→ **PROBLEM**
Out of the records below, copy all lines in which the word "filled" occurs.

→ **EXTRACTED RECORDS**
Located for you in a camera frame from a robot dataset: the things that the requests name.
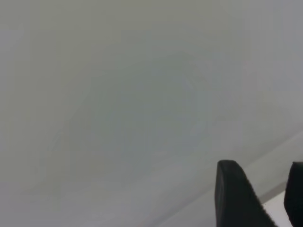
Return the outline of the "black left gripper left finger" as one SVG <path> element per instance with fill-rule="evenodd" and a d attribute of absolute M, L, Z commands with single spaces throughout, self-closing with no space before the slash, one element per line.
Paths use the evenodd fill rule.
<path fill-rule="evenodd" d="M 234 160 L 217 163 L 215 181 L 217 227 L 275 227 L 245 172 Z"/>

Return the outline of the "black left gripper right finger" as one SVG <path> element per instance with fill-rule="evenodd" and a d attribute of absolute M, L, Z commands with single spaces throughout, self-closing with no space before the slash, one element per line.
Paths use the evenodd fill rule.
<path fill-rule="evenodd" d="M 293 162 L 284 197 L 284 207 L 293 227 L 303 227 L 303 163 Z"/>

==

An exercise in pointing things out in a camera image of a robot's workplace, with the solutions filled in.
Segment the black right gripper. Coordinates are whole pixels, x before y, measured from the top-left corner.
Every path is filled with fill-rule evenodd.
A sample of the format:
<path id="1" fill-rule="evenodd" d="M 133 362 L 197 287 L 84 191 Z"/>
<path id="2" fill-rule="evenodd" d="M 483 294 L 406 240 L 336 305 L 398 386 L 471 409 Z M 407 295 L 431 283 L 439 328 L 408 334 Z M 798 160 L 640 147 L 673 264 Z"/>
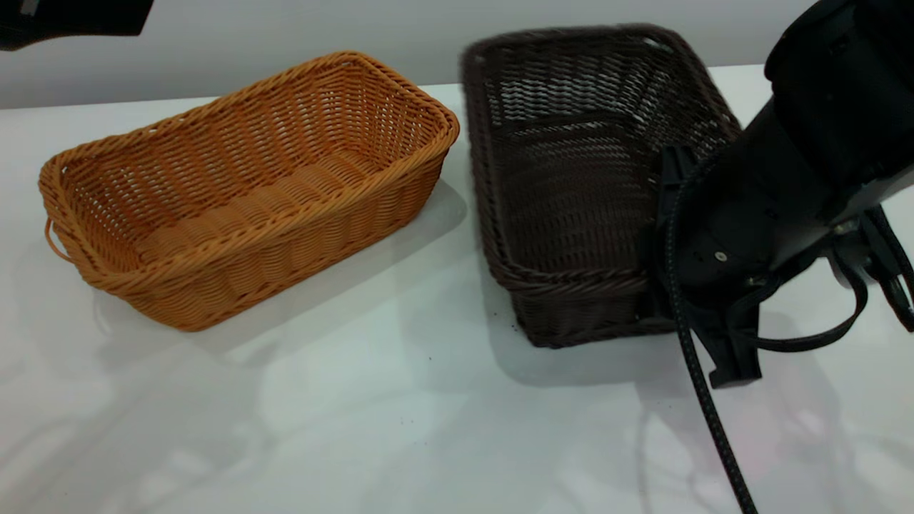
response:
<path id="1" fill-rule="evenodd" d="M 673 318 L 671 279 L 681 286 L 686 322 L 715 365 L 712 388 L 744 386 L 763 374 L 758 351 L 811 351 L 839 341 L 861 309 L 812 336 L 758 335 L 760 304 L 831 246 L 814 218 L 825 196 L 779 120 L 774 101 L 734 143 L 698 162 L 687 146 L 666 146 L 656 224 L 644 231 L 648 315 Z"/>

→ **ANSWER SECTION**
An exercise in pointing things out in a camera image of a robot's workplace, with the solutions filled in.
Every path is filled with fill-rule evenodd.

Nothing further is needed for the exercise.